WORK REQUEST: Extract the text of every entry below exactly; leave images out.

═════ TASK MATERIAL ═════

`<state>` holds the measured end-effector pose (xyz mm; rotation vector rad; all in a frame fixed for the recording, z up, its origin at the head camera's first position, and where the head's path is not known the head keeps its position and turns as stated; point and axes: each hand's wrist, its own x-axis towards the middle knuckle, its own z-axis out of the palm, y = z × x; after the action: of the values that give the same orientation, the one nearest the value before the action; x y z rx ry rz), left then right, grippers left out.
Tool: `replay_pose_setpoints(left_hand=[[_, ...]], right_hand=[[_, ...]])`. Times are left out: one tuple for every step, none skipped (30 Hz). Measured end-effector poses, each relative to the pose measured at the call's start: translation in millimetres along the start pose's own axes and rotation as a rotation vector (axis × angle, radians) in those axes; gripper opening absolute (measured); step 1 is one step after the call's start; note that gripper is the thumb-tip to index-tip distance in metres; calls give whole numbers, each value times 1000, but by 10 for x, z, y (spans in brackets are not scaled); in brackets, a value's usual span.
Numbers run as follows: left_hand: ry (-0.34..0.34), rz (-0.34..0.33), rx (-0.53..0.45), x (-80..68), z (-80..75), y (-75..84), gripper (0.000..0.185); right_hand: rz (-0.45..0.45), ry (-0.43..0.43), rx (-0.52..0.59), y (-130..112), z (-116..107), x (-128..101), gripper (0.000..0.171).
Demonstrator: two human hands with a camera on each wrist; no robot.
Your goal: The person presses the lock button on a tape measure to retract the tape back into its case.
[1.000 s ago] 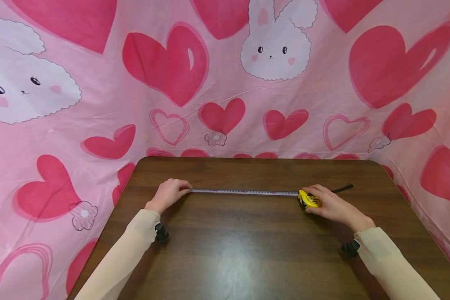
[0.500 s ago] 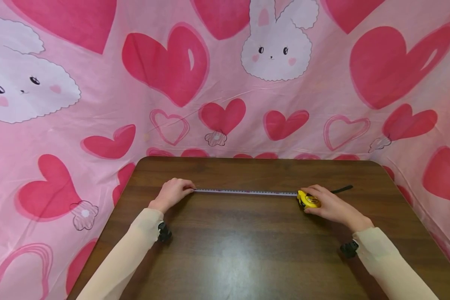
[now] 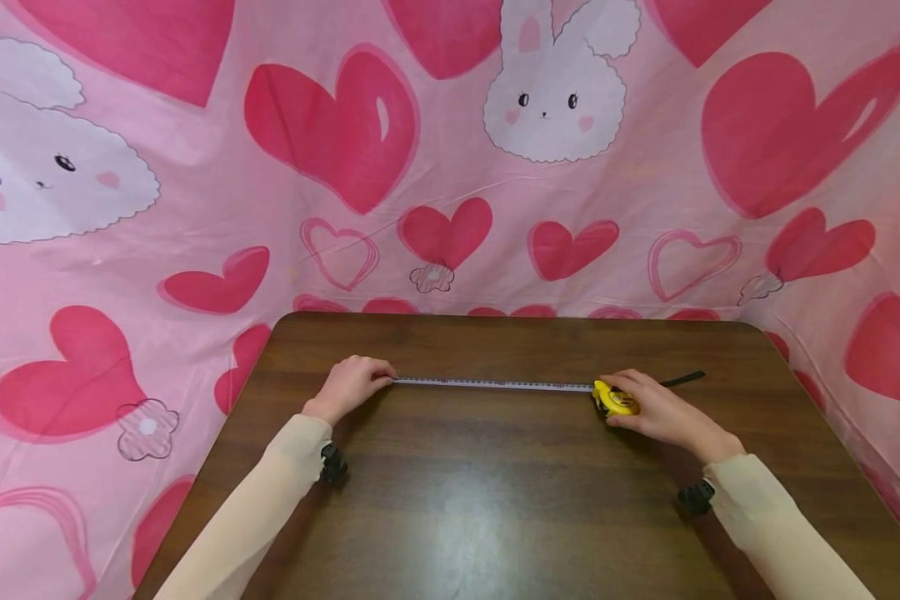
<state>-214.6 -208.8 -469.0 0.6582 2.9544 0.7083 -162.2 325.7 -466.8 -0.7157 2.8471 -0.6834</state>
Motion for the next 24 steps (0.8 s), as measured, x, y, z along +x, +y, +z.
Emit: replay_pose_setpoints(left_hand=[[0,-1,4,0,2,3,13],[-1,-3,7,0,4,8,12],[-1,-4,10,-2,5,12,12],[-2,-4,13,-3,6,16,12],[-2,-4,16,-2,7,20,12],[-3,-3,18,-1,8,24,12],[-3,-1,21,0,10,29,12],[-4,2,22,1,12,35,12],[-5,6,23,4,14,40,12],[-5,10,25,8,16,44,12],[-5,14,27,12,18,48,12],[-5,17,28,16,20,51,12],[-5,19,29,19,22,54,12],[-4,21,31,22,25,57,12],[-4,20,33,24,28,58,12],[-3,19,34,25,30,60,12],[-4,16,35,27,33,61,12],[-5,13,32,27,35,62,13],[-7,11,30,28,37,65,13],[-9,8,27,28,38,67,13],[-12,6,22,26,39,71,14],[-15,5,17,25,39,75,14],[-18,3,14,24,40,79,14],[-20,3,12,24,42,82,15]], right_hand=[[-1,0,1,-1,0,1,69],[-3,1,1,-1,2,1,68],[-5,2,2,0,3,1,68],[-7,3,3,-1,3,1,68],[-11,4,4,-1,3,1,68],[-14,5,3,-2,4,1,68],[-18,7,2,-1,6,1,68],[-21,9,1,0,7,0,68],[-23,9,0,0,7,-2,68],[-25,10,-2,-2,7,-1,68],[-26,11,-5,0,8,1,68],[-27,12,-7,-1,9,2,69],[-27,12,-9,-1,8,3,69],[-28,12,-11,-1,9,4,69],[-28,13,-13,-1,10,5,69],[-30,14,-15,-2,12,8,69],[-30,14,-15,-2,13,9,70],[-30,14,-14,-5,13,10,70],[-31,15,-13,-5,16,11,70],[-32,16,-13,-6,18,12,70],[-34,16,-12,-8,20,14,70],[-35,16,-11,-11,22,16,70],[-35,17,-12,-12,25,18,70],[-35,17,-12,-14,27,20,70]])
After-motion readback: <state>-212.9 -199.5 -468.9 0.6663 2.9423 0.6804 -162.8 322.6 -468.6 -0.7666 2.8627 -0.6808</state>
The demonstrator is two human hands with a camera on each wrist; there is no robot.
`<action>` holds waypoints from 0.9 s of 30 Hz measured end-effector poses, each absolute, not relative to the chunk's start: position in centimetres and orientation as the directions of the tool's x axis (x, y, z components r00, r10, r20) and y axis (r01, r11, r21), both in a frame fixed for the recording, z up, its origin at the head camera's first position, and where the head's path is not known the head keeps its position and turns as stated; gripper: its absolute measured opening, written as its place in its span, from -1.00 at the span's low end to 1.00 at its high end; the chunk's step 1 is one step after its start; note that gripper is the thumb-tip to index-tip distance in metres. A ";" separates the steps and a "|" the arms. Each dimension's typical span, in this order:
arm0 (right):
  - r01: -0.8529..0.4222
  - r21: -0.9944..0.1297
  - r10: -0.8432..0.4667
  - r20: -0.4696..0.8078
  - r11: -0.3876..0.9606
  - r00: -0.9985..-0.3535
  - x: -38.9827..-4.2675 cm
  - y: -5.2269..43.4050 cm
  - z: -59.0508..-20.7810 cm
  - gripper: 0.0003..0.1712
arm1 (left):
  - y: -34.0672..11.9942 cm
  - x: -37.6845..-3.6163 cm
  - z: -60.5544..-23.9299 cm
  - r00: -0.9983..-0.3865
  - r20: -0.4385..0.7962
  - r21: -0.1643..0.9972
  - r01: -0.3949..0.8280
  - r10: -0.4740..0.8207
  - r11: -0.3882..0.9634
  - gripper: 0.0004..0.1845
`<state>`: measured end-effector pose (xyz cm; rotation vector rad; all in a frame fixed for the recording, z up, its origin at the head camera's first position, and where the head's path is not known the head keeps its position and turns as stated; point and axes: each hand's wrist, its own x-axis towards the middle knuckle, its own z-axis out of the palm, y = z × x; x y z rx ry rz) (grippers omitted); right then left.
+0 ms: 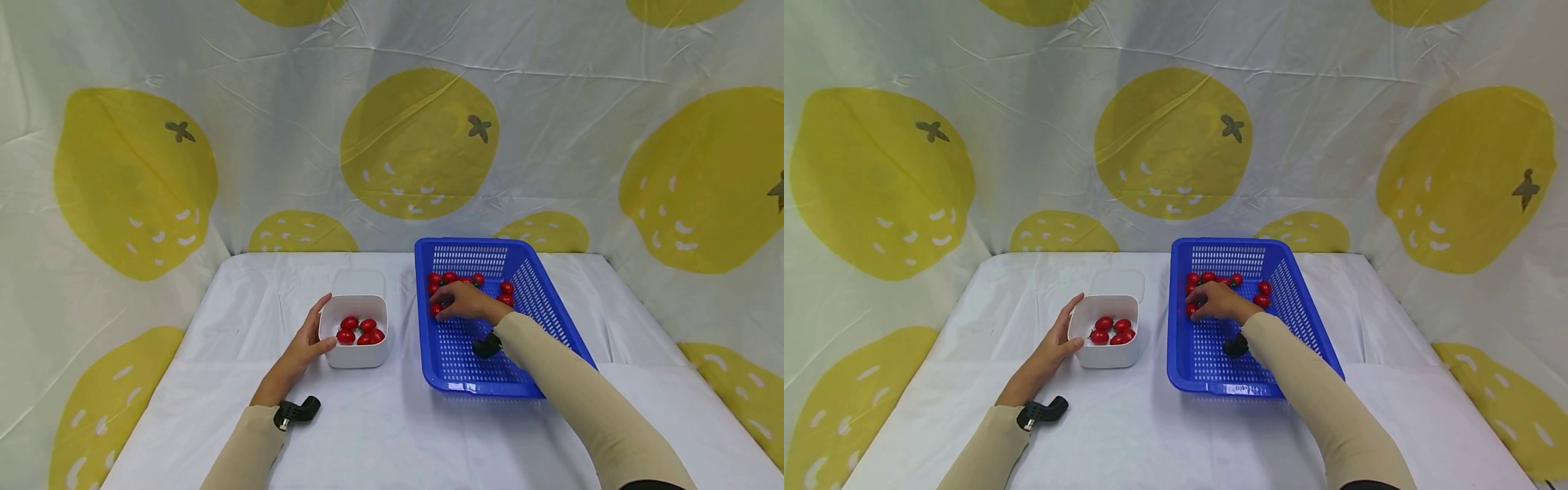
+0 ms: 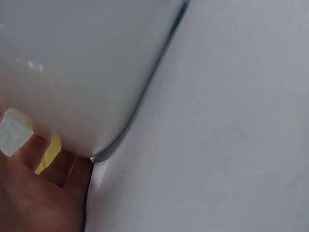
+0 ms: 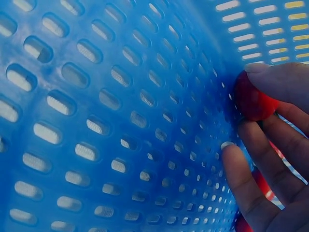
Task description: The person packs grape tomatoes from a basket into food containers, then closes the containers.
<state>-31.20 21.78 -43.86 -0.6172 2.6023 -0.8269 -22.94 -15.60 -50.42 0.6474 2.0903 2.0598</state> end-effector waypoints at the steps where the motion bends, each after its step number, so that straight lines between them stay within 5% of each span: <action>1: -0.301 -0.607 -0.500 -0.186 0.736 -0.846 -31.2 21.8 -43.8 -0.51 | -15.6 -22.9 -50.4 -0.900 0.197 0.979 0.204 0.388 -0.024 -0.14; 27: -0.305 -0.714 -0.473 -0.041 0.630 -0.880 -31.5 22.0 -42.6 -0.53 | -15.5 -22.8 -50.3 -0.907 0.187 0.979 0.202 0.378 0.002 -0.15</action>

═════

SOLUTION TO THE EXERCISE:
`<state>` holds the measured end-effector pose (xyz mm; rotation vector rad; all in a frame fixed for the recording, z up, its origin at the head camera's first position, and where the head's path is not known the head keeps its position and turns as stated; point and axes: each hand's wrist, its own x-axis towards the middle knuckle, its own z-axis out of the palm, y = z × x; after the action: of the values that give the same orientation, the one nearest the value before the action; x y z rx ry rz), left then right, grippers left out.
Tool: `replay_pose_setpoints(left_hand=[[_, ...]], right_hand=[[_, ...]])`. Times are left out: one tuple for every step, none skipped (30 Hz). Measured end-effector poses, each relative to the pose measured at the call's start: translation in millimetres along the start pose's own axes and rotation as a rotation vector (axis × angle, radians) in those axes; gripper opening absolute (measured); step 1 is one step after the call's start; note that gripper is the thumb-tip to index-tip distance in metres; calls give whole numbers, each value times 1000, but by 10 for x, z, y (spans in brackets are not scaled); in brackets, a value's usual span.
Numbers run as follows: left_hand: ry (-0.34..0.34), rz (-0.34..0.33), rx (-0.53..0.45), x (-80..68), z (-80..75), y (-75..84), gripper (0.000..0.185); right_hand: rz (-0.45..0.45), ry (-0.43..0.43), rx (-0.52..0.59), y (-130..112), z (-116..107), x (-128..101), gripper (0.000..0.171).
Demonstrator: two human hands with a camera on each wrist; no robot.
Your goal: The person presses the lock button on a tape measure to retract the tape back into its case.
[1.000 s ago] 
[0.500 s ago] 
[now] 
<state>-214.6 -208.8 -469.0 0.6582 2.9544 0.7083 -162.2 325.7 -466.8 -0.7157 2.8471 -0.6834</state>
Motion for the next 24 steps (0.8 s), as measured, x, y, z along +x, +y, +z.
Emit: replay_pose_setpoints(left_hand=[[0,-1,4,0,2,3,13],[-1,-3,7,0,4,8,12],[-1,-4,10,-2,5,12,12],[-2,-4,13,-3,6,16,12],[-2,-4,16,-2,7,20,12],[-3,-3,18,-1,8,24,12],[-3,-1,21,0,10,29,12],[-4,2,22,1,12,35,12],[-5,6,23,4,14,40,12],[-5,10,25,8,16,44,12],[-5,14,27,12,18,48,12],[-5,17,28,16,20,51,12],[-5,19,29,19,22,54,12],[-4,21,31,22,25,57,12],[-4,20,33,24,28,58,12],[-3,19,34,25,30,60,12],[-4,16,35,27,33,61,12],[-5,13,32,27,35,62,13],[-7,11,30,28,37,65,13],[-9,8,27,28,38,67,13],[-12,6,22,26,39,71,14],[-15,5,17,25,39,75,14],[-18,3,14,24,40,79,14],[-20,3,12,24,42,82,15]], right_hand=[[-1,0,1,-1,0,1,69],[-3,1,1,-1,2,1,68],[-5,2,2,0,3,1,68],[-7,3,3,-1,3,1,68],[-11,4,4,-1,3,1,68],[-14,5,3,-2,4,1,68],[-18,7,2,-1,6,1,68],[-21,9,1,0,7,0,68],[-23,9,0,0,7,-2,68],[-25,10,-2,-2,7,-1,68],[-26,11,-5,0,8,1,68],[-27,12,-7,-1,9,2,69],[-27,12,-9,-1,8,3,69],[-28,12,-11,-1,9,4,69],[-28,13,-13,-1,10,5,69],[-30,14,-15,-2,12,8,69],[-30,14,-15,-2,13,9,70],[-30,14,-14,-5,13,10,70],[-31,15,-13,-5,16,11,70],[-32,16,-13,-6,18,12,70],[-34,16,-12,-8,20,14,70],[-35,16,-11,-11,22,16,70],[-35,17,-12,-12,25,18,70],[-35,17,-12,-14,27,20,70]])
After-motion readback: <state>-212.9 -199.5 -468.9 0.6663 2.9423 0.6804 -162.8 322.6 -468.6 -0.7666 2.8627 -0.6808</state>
The demonstrator is two human hands with a camera on each wrist; there is no robot.
`<action>` holds waypoints from 0.9 s of 30 Hz measured end-effector poses, each absolute, not relative to the chunk's start: position in centimetres and orientation as the directions of the tool's x axis (x, y, z components r00, r10, r20) and y axis (r01, r11, r21), both in a frame fixed for the recording, z up, its origin at the head camera's first position, and where the head's path is not known the head keeps its position and turns as stated; gripper: its absolute measured opening, written as its place in its span, from -1.00 at the span's low end to 1.00 at its high end; the chunk's step 1 is one step after its start; note that gripper is the thumb-tip to index-tip distance in metres. A ";" separates the steps and a "|" the arms. Each dimension's typical span, in this order:
arm0 (right):
  - r01: -0.8529..0.4222
  - r21: -0.9944..0.1297
  - r10: -0.8432..0.4667
  - r20: -0.4696..0.8078
  - r11: -0.3876..0.9606
  - r00: -0.9985..-0.3535
  - x: -38.9827..-4.2675 cm
  - y: -5.2269..43.4050 cm
  - z: -59.0508..-20.7810 cm
  - gripper: 0.0003..0.1712
arm1 (left):
  - y: -34.0672..11.9942 cm
  - x: -37.6845..-3.6163 cm
  - z: -60.5544..-23.9299 cm
  - r00: -0.9983..-0.3865
  - r20: -0.4385..0.7962
  - r21: -0.1643..0.9972
  - r01: -0.3949..0.8280
  - r10: -0.4740..0.8207
  - r11: -0.3882..0.9634
  - gripper: 0.0004..0.1845
`<state>`: measured end-effector pose (xyz cm; rotation vector rad; all in a frame fixed for the recording, z up, its origin at the head camera's first position, and where the head's path is not known the head keeps its position and turns as stated; point and axes: each hand's wrist, its own x-axis towards the middle knuckle, its own z-axis out of the palm, y = z × x; x y z rx ry rz) (grippers omitted); right then left.
+0 ms: 
+0 ms: 
+0 ms: 
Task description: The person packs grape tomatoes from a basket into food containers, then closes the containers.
<state>-31.20 21.78 -43.86 -0.6172 2.6023 -0.8269 -22.94 -15.60 -50.42 0.6474 2.0903 2.0598</state> end-effector waypoints at the steps where the motion bends, each after its step number, so that straight lines between them stay within 5% of each span: <action>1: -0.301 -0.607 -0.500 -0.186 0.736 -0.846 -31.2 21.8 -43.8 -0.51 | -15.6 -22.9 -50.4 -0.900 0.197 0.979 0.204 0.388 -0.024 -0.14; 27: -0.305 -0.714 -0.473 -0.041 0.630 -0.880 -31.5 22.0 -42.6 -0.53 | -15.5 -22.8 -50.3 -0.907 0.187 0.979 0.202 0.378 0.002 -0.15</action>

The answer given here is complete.